**WHAT YOU SHOULD DO:** For every line below, output the text exactly and leave out images.

**DATA SHOWN:**
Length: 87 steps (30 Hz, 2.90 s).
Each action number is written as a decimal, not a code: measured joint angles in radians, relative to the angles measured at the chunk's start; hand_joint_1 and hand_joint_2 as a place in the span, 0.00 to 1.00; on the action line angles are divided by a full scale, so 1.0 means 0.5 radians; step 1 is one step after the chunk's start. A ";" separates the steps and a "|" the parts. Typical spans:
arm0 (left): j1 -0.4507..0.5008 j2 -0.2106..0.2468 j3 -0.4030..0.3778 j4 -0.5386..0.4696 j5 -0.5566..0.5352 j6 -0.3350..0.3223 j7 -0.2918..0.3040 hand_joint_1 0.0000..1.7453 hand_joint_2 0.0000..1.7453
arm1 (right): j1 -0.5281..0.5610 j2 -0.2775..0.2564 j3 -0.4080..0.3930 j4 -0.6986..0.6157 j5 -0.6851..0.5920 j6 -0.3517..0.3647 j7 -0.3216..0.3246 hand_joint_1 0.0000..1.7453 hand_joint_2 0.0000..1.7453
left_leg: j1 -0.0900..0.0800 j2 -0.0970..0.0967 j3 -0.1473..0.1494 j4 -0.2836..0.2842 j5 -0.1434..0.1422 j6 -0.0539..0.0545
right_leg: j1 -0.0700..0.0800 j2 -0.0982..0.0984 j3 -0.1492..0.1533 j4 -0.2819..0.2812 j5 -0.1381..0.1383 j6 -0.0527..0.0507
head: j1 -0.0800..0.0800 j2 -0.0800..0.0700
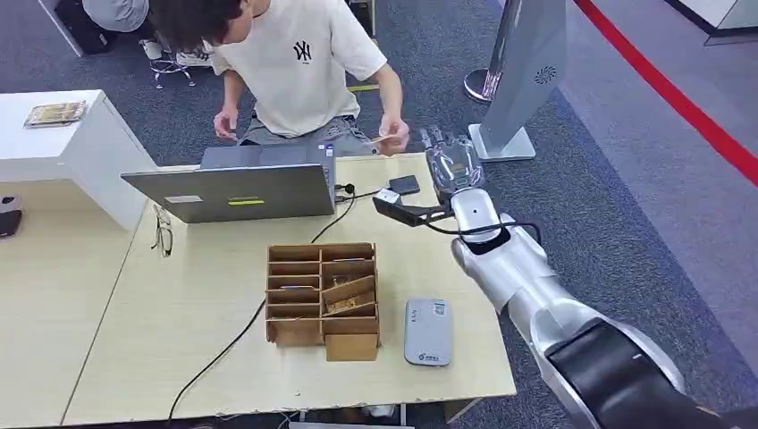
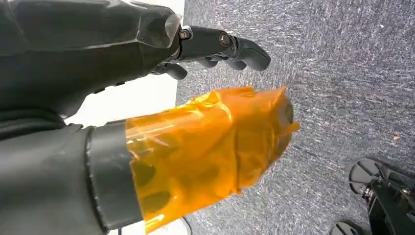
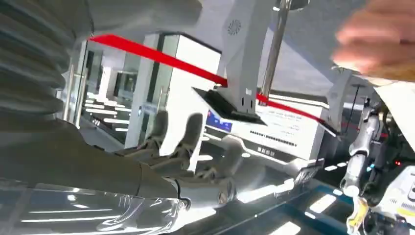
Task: Pass the card to the sensor for recognition and then transmit it.
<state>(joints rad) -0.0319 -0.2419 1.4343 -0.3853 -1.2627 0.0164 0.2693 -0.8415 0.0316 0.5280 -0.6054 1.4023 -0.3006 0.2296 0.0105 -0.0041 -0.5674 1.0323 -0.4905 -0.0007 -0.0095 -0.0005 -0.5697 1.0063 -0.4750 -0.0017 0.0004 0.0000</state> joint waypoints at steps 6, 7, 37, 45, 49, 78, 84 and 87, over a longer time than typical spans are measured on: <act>-0.008 -0.008 0.000 0.000 0.017 -0.008 0.000 0.00 0.00 | 0.073 0.044 -0.017 0.008 -0.166 -0.143 -0.035 0.00 1.00 | 0.000 0.000 0.000 0.000 0.000 0.000 | 0.000 0.000 0.000 0.000 0.000 0.000 | 0.000 0.000; -0.010 -0.011 0.000 0.000 0.025 -0.008 0.000 0.00 0.00 | 0.099 0.058 -0.031 -0.003 -0.258 -0.212 -0.081 0.00 1.00 | 0.000 0.000 0.000 0.000 0.000 0.000 | 0.000 0.000 0.000 0.000 0.000 0.000 | 0.000 0.000; -0.010 -0.204 0.153 -0.057 0.278 0.074 -0.116 0.00 0.00 | 1.543 0.245 -0.318 -1.745 -1.910 -0.485 -0.909 0.00 1.00 | 0.000 -0.002 -0.003 0.000 -0.004 0.002 | 0.000 -0.002 -0.002 -0.002 -0.003 0.001 | 0.000 0.000; -0.011 -0.204 0.153 -0.056 0.312 0.098 -0.123 0.00 0.00 | 1.650 0.219 -0.117 -1.868 -1.978 -0.352 -0.893 0.00 1.00 | 0.000 0.000 -0.003 -0.001 -0.004 0.002 | 0.000 -0.001 -0.002 -0.002 -0.002 0.001 | 0.000 0.000; -0.011 -0.203 0.153 -0.056 0.316 0.111 -0.126 0.00 0.00 | 1.671 0.201 -0.030 -1.884 -2.007 -0.307 -0.891 0.00 1.00 | 0.000 0.000 -0.003 -0.001 -0.004 0.002 | 0.000 -0.001 -0.002 -0.002 -0.002 0.001 | 0.000 0.000; -0.016 -0.154 0.153 0.069 0.304 0.210 -0.125 0.00 0.00 | 1.587 0.056 0.411 -1.856 -1.619 -0.274 -0.634 0.78 1.00 | 0.000 0.000 -0.003 -0.001 -0.004 0.002 | 0.000 -0.001 -0.002 -0.002 -0.002 0.001 | 0.001 0.000; -0.016 -0.146 0.153 0.072 0.294 0.214 -0.121 0.00 0.00 | 1.576 0.056 0.420 -1.820 -1.334 -0.350 -0.490 0.42 1.00 | 0.000 0.000 -0.003 -0.001 -0.004 0.002 | 0.000 -0.001 -0.002 -0.002 -0.002 0.001 | 0.001 0.000; -0.016 -0.138 0.153 0.072 0.287 0.214 -0.118 0.00 0.00 | 1.566 0.056 0.420 -1.801 -1.212 -0.368 -0.431 0.09 1.00 | 0.000 0.000 -0.003 -0.001 -0.004 0.002 | 0.000 -0.001 -0.002 -0.002 -0.002 0.001 | 0.000 0.000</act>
<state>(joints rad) -0.0399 -0.3109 1.5110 -0.3494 -1.1193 0.1232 0.2106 -0.0583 0.0599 0.7378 -1.5061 0.7961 -0.4845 0.0141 0.0106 -0.0042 -0.5689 1.0320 -0.4924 0.0001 -0.0094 -0.0011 -0.5706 1.0052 -0.4762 -0.0010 0.0004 0.0000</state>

**SOLUTION BELOW:**
Length: 87 steps (30 Hz, 2.90 s).
Each action number is written as a decimal, not a code: measured joint angles in radians, relative to the angles measured at the chunk's start; hand_joint_1 and hand_joint_2 as a place in the span, 0.00 to 1.00; on the action line angles are divided by a full scale, so 1.0 means 0.5 radians; step 1 is one step after the chunk's start. A ";" separates the steps and a "|" the parts. Typical spans:
arm0 (left): j1 -0.4507..0.5008 j2 -0.2106..0.2468 j3 -0.4030..0.3778 j4 -0.5386..0.4696 j5 -0.5566..0.5352 j6 -0.3350..0.3223 j7 -0.2918..0.3040 hand_joint_1 0.0000..1.7453 hand_joint_2 0.0000..1.7453
arm1 (right): j1 -0.5281..0.5610 j2 -0.2775..0.2564 j3 -0.4080..0.3930 j4 -0.6986..0.6157 j5 -0.6851..0.5920 j6 -0.3517..0.3647 j7 -0.3216..0.3246 hand_joint_1 0.0000..1.7453 hand_joint_2 0.0000..1.7453
left_leg: j1 -0.0900..0.0800 j2 -0.0970..0.0967 j3 -0.1473..0.1494 j4 -0.2836..0.2842 j5 -0.1434..0.1422 j6 -0.0539..0.0545
right_leg: j1 -0.0700..0.0800 j2 -0.0982..0.0984 j3 -0.1492..0.1533 j4 -0.2819..0.2812 j5 -0.1381..0.1383 j6 -0.0527..0.0507
head: j1 -0.0800..0.0800 j2 -0.0800..0.0700
Task: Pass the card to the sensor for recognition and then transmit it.
<state>(joints rad) -0.0319 -0.2419 1.4343 -0.3853 -1.2627 0.0164 0.2693 -0.8415 0.0316 0.5280 -0.6054 1.4023 -0.3006 0.2296 0.0105 -0.0041 -0.5674 1.0323 -0.4905 -0.0007 -0.0095 -0.0005 -0.5697 1.0063 -0.4750 -0.0017 0.0004 0.0000</state> joint waypoints at steps 6, 7, 37, 45, 49, 78, 84 and 87, over a longer time than typical spans are measured on: <act>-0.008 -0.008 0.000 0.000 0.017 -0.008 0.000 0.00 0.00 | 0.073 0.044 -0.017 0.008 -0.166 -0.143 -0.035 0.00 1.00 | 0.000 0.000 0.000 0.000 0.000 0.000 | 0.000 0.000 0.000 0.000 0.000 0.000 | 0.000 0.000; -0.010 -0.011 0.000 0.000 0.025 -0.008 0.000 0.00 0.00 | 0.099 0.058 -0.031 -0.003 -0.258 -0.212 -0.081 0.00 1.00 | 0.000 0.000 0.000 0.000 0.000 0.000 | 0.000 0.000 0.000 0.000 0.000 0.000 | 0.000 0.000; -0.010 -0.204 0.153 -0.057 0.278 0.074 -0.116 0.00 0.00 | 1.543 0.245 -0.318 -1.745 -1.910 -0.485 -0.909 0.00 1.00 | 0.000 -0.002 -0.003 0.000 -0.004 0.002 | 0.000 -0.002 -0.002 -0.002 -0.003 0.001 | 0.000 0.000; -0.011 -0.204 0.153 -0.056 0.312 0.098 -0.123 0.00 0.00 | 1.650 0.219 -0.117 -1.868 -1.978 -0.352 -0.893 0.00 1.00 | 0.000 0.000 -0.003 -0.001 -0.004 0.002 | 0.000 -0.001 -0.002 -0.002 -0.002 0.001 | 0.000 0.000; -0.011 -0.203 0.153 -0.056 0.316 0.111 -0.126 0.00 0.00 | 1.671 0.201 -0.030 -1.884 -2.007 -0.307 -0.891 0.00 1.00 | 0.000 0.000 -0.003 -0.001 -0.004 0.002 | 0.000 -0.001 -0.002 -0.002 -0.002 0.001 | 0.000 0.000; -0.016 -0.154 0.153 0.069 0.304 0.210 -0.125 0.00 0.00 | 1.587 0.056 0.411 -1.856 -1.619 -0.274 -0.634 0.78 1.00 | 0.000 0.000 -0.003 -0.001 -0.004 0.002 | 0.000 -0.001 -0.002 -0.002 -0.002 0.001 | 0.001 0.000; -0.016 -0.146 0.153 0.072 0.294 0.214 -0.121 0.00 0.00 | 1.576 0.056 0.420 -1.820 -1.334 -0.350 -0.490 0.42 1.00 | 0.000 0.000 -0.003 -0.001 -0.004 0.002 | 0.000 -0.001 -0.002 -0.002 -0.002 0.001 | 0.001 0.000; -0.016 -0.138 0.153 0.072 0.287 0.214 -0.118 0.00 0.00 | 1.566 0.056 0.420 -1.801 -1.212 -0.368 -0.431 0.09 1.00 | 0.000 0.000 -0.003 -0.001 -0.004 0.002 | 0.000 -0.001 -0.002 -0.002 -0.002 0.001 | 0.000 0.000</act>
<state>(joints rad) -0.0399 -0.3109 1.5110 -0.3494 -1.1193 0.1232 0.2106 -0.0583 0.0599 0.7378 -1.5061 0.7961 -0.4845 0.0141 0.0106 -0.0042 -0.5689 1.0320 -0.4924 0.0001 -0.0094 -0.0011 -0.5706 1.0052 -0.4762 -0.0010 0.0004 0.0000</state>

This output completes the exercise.